* _Work to complete_
Reproduce this listing from its first line through the line with "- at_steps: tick", inclusive, leaving out all that follows.

==*==

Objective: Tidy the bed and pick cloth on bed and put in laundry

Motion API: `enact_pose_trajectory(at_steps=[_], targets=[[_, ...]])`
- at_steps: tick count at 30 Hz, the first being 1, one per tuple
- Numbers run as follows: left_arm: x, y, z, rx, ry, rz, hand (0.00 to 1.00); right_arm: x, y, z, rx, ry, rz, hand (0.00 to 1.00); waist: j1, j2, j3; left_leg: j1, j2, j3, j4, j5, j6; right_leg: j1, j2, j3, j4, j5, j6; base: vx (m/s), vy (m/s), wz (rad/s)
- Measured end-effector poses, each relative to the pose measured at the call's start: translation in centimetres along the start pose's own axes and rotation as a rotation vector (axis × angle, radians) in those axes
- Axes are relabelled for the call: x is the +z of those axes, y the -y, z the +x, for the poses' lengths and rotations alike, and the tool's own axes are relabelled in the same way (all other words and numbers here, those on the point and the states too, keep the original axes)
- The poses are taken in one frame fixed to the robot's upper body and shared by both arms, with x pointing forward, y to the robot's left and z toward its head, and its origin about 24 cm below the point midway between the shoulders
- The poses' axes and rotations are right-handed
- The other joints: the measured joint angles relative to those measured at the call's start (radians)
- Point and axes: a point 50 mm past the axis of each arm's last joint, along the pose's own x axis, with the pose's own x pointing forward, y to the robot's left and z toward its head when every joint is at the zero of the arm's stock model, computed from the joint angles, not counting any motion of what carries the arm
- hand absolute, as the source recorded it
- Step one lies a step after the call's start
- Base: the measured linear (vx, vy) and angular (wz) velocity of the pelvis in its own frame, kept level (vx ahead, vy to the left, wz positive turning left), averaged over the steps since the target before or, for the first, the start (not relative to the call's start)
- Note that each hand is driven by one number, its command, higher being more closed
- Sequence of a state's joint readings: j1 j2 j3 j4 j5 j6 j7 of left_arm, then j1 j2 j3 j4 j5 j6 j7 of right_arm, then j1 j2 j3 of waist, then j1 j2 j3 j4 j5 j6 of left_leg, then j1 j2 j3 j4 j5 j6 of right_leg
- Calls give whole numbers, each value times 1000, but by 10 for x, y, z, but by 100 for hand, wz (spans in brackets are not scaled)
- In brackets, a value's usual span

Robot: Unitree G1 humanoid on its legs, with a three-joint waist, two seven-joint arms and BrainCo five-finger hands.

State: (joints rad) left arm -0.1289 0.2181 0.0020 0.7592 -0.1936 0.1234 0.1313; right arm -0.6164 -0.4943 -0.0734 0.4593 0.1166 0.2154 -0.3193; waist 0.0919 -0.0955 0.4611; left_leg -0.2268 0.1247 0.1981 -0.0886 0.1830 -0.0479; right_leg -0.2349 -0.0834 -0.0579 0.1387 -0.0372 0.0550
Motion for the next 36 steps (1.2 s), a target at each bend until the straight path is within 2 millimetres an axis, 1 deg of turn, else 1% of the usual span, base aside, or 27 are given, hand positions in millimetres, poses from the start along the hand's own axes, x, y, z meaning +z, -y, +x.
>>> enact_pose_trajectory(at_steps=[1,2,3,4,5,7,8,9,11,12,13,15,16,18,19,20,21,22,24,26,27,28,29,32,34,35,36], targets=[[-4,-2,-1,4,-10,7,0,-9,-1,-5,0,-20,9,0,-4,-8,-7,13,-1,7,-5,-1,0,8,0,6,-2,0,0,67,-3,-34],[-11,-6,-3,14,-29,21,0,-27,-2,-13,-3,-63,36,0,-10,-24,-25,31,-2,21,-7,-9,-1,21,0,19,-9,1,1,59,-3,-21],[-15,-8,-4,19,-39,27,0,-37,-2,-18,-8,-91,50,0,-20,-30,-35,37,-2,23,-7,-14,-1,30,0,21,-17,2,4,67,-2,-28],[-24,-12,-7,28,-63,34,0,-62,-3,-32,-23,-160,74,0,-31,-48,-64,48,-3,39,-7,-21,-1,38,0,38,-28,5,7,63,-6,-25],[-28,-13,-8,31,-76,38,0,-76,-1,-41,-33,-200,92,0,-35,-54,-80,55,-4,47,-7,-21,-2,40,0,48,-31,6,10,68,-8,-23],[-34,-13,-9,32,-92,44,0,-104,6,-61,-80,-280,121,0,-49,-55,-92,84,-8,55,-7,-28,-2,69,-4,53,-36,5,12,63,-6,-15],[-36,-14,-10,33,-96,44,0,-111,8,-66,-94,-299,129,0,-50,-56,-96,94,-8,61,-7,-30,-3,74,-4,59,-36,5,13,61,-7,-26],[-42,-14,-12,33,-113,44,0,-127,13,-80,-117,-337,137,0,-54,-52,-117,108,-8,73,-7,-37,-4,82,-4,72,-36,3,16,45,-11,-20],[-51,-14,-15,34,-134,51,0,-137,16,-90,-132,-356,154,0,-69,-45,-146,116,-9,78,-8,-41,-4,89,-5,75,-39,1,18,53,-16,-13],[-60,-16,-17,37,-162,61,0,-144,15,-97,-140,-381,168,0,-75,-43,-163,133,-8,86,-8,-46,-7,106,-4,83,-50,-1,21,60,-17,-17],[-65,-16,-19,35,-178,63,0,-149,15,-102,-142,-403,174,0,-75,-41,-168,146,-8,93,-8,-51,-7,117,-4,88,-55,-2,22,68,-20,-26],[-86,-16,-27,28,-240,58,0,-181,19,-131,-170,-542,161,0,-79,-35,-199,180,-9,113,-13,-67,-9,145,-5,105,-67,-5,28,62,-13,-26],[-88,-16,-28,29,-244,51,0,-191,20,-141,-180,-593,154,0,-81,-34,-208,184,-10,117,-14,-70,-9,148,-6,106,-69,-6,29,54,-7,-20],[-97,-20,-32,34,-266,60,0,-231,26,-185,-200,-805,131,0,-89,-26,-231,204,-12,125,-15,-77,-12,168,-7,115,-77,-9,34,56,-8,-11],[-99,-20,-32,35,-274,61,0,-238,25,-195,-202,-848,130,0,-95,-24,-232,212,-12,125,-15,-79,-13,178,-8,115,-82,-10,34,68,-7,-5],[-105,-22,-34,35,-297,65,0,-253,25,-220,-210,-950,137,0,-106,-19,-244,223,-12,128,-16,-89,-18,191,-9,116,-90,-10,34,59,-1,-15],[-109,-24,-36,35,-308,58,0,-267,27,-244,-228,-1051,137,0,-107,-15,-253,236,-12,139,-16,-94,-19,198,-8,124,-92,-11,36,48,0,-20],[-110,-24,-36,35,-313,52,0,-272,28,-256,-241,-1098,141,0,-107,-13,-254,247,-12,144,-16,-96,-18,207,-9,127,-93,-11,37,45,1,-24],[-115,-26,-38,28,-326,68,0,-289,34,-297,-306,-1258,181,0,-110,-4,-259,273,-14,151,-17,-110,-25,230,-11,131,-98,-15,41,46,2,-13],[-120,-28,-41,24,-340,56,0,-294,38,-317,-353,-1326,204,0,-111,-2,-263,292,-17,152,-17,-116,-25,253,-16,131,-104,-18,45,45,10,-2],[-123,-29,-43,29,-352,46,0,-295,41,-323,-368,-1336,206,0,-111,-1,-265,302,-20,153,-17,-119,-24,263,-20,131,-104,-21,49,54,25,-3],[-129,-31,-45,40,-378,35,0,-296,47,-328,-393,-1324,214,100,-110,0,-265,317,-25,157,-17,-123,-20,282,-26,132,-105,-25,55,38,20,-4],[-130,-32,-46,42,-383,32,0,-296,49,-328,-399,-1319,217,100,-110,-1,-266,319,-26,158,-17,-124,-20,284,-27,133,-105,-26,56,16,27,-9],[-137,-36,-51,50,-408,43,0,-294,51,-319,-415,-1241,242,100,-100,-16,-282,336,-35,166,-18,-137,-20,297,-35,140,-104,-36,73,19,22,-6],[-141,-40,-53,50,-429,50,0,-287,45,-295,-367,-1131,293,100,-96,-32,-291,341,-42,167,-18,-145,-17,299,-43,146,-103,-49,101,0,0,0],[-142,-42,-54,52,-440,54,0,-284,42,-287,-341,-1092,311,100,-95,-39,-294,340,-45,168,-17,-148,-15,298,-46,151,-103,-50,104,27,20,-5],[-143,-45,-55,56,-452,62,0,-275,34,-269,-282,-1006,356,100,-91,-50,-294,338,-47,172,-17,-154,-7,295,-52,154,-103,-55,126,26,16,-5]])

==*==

* _Solution to the problem_
Objective: Tidy the bed and pick cloth on bed and put in laundry

Motion API: `enact_pose_trajectory(at_steps=[_], targets=[[_, ...]])`
- at_steps: tick count at 30 Hz, the first being 1, one per tuple

Nothing else is part of this exercise.